Eugene F. Holocaust testimony (HVT-3151) interviewed by Dana L. Kline and Susan Millen
- New Haven, Conn. : Fortunoff Video Archive for Holocaust Testimonies, 1995
- Interview Date
- November 15, 1995.
- 3 copies: Betacam SP master; 3/4 in. dub; and 1/2 in. VHS with time coding.
- Cite As
- Eugene F. Holocaust Testimony (HVT-3151). Fortunoff Video Archive for Holocaust Testimonies, Yale University Library.
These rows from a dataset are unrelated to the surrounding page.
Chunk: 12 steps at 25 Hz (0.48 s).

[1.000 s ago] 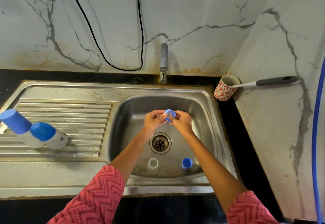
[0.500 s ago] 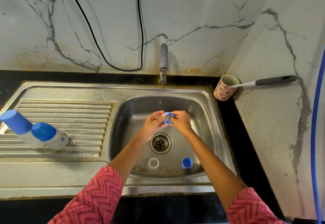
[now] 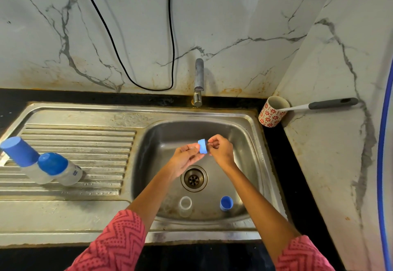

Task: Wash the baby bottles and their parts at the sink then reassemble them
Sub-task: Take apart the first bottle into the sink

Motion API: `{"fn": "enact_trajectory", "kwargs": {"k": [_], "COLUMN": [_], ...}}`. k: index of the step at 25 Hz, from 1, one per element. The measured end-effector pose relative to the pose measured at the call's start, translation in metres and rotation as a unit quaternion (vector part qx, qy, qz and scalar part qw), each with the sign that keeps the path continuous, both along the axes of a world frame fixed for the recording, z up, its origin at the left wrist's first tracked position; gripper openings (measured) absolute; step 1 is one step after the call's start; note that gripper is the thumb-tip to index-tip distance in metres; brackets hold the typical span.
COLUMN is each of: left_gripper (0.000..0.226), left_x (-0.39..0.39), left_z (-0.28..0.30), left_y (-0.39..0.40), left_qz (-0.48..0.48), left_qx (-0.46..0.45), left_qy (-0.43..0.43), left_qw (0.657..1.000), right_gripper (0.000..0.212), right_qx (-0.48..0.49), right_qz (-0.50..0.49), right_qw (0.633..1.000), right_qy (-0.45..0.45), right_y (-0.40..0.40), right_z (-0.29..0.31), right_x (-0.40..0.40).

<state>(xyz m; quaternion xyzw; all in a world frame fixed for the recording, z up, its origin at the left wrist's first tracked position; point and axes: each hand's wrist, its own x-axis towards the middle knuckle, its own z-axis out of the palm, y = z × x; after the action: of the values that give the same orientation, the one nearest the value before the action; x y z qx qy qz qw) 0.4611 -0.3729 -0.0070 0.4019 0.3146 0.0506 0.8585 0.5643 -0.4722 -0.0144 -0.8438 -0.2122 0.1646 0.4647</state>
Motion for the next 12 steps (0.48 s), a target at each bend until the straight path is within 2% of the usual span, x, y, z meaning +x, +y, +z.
{"fn": "enact_trajectory", "kwargs": {"k": [2,3,5,8,10,12], "left_gripper": [0.021,0.028,0.037,0.034,0.033,0.033], "left_x": [0.0021,0.0028,0.0035,0.0034,0.0037,0.0044], "left_z": [-0.0022,-0.0026,-0.002,-0.0018,-0.0021,-0.0007], "left_y": [0.0009,0.0015,0.0027,0.002,0.0001,-0.0023], "left_qz": [0.031,0.033,0.002,-0.042,-0.05,-0.044], "left_qx": [0.02,0.031,0.076,0.13,0.122,0.093], "left_qy": [0.002,-0.001,-0.002,0.005,0.016,0.029], "left_qw": [0.999,0.999,0.997,0.991,0.991,0.994], "right_gripper": [0.007,0.016,0.028,0.023,0.02,0.023], "right_qx": [0.027,0.031,0.029,0.034,0.024,0.017], "right_qz": [0.01,0.028,0.068,0.095,0.133,0.155], "right_qw": [1.0,0.999,0.994,0.981,0.973,0.974], "right_qy": [0.003,0.018,0.081,0.164,0.186,0.162], "right_y": [-0.0011,-0.0011,-0.0011,-0.0045,-0.0069,-0.008], "right_z": [0.0025,0.0043,0.0061,0.0082,0.0086,0.0078], "right_x": [-0.0024,-0.0042,-0.0072,-0.0056,-0.0028,-0.001]}}
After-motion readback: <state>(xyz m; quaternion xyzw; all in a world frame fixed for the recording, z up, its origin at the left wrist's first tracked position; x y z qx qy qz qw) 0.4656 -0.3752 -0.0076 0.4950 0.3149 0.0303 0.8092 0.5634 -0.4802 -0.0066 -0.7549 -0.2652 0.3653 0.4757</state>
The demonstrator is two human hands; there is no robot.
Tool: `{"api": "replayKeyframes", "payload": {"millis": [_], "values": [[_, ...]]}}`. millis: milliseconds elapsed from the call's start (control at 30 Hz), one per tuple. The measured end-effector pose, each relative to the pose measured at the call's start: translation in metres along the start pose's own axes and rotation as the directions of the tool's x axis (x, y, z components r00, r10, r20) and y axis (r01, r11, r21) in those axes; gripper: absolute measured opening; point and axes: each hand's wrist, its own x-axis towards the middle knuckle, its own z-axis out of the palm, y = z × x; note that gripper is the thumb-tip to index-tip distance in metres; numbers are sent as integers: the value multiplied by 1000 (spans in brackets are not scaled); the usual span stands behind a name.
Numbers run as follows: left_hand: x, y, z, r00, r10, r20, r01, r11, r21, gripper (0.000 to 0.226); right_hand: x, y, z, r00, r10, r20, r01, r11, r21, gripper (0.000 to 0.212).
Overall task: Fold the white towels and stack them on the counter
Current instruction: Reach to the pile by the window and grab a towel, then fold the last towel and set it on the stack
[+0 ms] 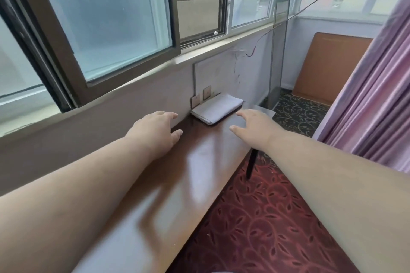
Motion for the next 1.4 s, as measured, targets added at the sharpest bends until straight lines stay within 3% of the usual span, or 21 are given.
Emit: {"api": "replayKeyframes", "payload": {"millis": [367, 800, 1200, 1400], "values": [[141, 81, 71, 996, 62, 65, -64, 997, 35, 56, 109, 132, 8, 998, 54, 17, -54, 998, -17, 63], [296, 219, 151, 992, -115, 55, 116, 993, -30, 56, 274, 320, -25, 986, -70, 153, 89, 988, -122, 61], [405, 164, 203, 974, -216, 64, 214, 976, 38, 57, 426, 313, 44, 942, -205, 265, 254, 953, -165, 65], [448, 133, 250, 947, -259, 192, 247, 966, 82, 62, 475, 312, 98, 897, -204, 391, 294, 937, -186, 67]]}}
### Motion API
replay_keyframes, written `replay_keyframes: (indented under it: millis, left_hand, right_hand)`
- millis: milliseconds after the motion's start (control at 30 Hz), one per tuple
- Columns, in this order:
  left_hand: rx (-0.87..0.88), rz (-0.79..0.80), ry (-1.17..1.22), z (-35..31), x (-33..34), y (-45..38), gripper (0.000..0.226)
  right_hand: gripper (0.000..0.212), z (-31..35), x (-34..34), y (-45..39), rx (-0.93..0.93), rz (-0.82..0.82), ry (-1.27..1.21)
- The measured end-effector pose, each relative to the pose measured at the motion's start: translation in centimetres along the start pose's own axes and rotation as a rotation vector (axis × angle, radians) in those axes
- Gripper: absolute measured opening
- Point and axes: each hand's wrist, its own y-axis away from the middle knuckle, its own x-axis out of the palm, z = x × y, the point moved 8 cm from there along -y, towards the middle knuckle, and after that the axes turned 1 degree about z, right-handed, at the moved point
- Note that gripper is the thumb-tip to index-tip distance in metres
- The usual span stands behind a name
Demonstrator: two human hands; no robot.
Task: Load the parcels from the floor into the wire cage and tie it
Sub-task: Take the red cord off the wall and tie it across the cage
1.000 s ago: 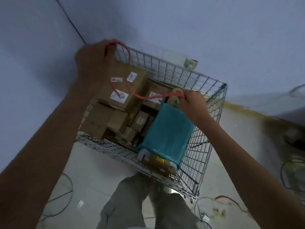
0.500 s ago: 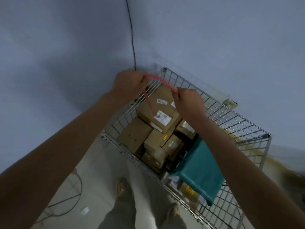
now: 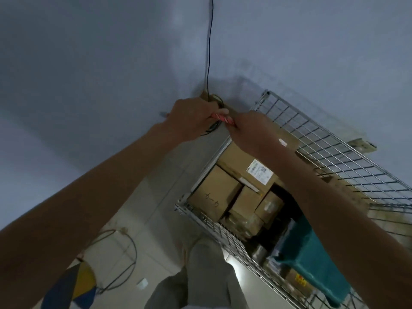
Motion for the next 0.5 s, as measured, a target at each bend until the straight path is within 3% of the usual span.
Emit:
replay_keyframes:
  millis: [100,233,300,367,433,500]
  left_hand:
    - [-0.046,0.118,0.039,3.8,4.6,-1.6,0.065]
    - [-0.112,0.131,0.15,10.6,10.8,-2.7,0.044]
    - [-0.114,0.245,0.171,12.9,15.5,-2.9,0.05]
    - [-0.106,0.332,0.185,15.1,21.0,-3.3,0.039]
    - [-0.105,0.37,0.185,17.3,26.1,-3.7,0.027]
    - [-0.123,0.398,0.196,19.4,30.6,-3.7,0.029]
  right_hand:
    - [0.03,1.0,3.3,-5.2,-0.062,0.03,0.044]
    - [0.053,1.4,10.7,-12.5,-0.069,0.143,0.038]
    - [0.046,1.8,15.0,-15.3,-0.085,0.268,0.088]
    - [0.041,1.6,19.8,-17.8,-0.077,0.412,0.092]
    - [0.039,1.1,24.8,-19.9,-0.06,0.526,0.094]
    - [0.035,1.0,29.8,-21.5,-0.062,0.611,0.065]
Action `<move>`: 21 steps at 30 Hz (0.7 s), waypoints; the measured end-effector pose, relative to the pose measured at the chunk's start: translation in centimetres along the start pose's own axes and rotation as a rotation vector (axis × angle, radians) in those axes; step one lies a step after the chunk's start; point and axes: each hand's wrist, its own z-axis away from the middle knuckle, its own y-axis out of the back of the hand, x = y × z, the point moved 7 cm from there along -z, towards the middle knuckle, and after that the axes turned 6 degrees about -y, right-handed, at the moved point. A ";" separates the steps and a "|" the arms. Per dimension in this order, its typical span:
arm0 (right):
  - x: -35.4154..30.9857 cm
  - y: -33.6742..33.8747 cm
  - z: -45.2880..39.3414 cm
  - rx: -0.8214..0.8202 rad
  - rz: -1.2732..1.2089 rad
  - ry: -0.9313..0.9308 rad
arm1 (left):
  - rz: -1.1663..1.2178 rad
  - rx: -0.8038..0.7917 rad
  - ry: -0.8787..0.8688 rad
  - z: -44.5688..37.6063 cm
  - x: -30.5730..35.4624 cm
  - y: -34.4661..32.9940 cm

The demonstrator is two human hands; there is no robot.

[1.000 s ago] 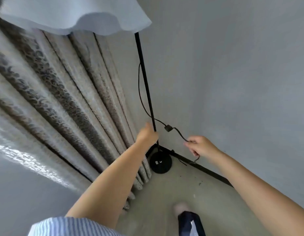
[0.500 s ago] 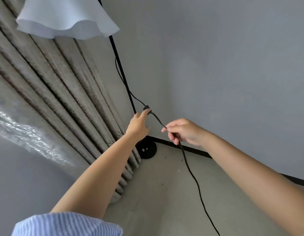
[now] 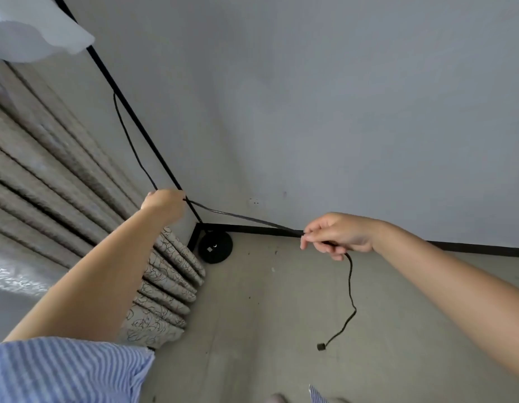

Videotape testimony of Eugene F., who was born in Leles, Czechoslovakia (presently Slovakia) in 1925, one of five children. He recounts his family's orthodoxy; his father's death in 1929; completing high school; learning tailoring; Hungarian occupation in 1940; deportation to Sátoraljaújhely ghetto in March 1944, then to Auschwitz/Birkenau; separation from his mother and aunt (they were gassed immediately); transfer to Buna/Monowitz with his younger brother; slave labor for I.G. Farben; receiving extra food from a kapo; sharing food with his brother; public hangings of escapees and a few men who smuggled weapons; Allied bombings; encouragement from a Soviet POW; a death march and train transport to Buchenwald; separation from his brother; piles of corpses; frequent beatings; a death march to Flossenbürg, then another two weeks later; assisting his cousin; escaping; liberation by United States troops; a friend killing Germans for revenge; living in Windsheim and Ulm displaced persons camps; reunion with a first cousin; moving to the Hague with assistance from a Jewish organization; working as a tailor; emigration to the United States; marriage; and serving in the Korean War. Mr. F. discusses the fates of his siblings (one sister was killed, the others survived); questioning his belief in God, then learning to maintain his faith; and visiting Leles and his father's grave in Uz︠h︡horod. He shows photographs.